--- Records provided Enclosed Below ---

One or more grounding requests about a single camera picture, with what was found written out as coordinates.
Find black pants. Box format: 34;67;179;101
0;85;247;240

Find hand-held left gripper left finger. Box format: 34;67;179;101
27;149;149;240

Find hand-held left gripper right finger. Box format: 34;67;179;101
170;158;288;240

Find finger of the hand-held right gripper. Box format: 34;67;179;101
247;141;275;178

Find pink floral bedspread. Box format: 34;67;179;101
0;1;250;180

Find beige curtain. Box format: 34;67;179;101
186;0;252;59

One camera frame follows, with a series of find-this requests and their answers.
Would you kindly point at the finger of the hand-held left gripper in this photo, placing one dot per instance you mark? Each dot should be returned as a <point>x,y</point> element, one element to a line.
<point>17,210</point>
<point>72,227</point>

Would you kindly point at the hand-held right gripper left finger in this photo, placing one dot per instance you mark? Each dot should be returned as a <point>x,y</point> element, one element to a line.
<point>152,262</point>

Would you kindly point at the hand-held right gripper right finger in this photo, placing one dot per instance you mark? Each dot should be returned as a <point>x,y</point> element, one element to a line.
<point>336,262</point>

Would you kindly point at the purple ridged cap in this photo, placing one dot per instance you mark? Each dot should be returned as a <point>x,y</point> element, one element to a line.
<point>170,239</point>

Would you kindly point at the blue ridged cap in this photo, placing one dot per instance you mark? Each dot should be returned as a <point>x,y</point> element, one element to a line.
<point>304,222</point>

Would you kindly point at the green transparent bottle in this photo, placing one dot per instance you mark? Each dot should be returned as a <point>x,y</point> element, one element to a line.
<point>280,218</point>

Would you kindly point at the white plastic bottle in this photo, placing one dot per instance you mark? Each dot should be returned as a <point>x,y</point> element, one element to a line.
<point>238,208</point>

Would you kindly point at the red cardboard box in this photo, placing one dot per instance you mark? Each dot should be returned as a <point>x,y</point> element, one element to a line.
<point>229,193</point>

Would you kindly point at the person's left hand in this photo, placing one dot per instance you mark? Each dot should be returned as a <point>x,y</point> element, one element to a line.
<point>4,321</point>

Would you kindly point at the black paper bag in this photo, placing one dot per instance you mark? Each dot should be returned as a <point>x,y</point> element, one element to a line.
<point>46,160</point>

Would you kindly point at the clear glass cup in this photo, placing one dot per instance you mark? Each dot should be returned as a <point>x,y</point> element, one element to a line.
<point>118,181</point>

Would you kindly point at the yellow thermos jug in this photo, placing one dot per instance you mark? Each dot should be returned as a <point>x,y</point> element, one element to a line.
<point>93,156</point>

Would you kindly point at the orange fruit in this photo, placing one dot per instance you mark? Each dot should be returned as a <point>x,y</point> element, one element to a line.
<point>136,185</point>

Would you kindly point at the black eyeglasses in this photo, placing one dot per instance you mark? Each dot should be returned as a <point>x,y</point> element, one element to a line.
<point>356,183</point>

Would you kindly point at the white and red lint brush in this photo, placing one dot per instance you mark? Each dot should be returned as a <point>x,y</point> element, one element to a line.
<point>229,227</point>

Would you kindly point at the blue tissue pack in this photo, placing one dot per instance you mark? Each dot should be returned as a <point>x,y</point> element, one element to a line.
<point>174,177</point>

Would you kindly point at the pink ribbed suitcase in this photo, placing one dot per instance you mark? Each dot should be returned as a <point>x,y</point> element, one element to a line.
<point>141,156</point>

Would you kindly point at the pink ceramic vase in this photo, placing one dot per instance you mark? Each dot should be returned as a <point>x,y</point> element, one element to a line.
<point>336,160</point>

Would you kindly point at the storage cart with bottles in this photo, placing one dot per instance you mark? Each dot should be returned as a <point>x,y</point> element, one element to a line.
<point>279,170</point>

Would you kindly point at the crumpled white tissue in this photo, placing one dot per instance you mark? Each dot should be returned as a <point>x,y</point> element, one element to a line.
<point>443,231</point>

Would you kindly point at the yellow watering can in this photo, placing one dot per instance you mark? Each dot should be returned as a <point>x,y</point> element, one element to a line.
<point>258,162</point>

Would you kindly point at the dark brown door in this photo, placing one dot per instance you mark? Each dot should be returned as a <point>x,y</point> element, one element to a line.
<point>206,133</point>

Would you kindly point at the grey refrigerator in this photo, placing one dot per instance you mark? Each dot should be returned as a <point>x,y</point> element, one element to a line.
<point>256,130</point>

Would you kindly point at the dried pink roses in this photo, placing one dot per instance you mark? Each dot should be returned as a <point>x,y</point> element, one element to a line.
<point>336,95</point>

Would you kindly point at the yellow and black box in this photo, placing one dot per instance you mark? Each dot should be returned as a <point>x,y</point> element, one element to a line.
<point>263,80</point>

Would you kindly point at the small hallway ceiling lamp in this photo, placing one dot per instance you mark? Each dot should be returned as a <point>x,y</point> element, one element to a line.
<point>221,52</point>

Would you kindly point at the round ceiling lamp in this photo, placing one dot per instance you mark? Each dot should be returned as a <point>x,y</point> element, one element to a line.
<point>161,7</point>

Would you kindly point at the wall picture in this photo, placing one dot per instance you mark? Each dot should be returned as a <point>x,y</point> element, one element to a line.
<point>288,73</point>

--- End of Enclosed Records provided ---

Work to be completed: Return only what runs from the line containing "Would you kindly point at the dried" to the last line of the records above, both ends included, exactly as written.

Final answer:
Would you kindly point at the dried pink roses in this photo, placing one dot per instance you mark? Each dot should be returned as a <point>x,y</point> element, one element to a line.
<point>336,95</point>

Would you kindly point at the yellow and black box in this photo, placing one dot per instance you mark? Each dot should be returned as a <point>x,y</point> element, one element to a line.
<point>263,80</point>

Would you kindly point at the small hallway ceiling lamp in this photo, placing one dot per instance you mark? Each dot should be returned as a <point>x,y</point> element, one element to a line.
<point>221,52</point>

Would you kindly point at the round ceiling lamp in this photo, placing one dot per instance you mark? Each dot should be returned as a <point>x,y</point> element, one element to a line.
<point>161,7</point>

Would you kindly point at the wall picture in this photo, placing one dot per instance you mark? Each dot should be returned as a <point>x,y</point> element, one element to a line.
<point>288,73</point>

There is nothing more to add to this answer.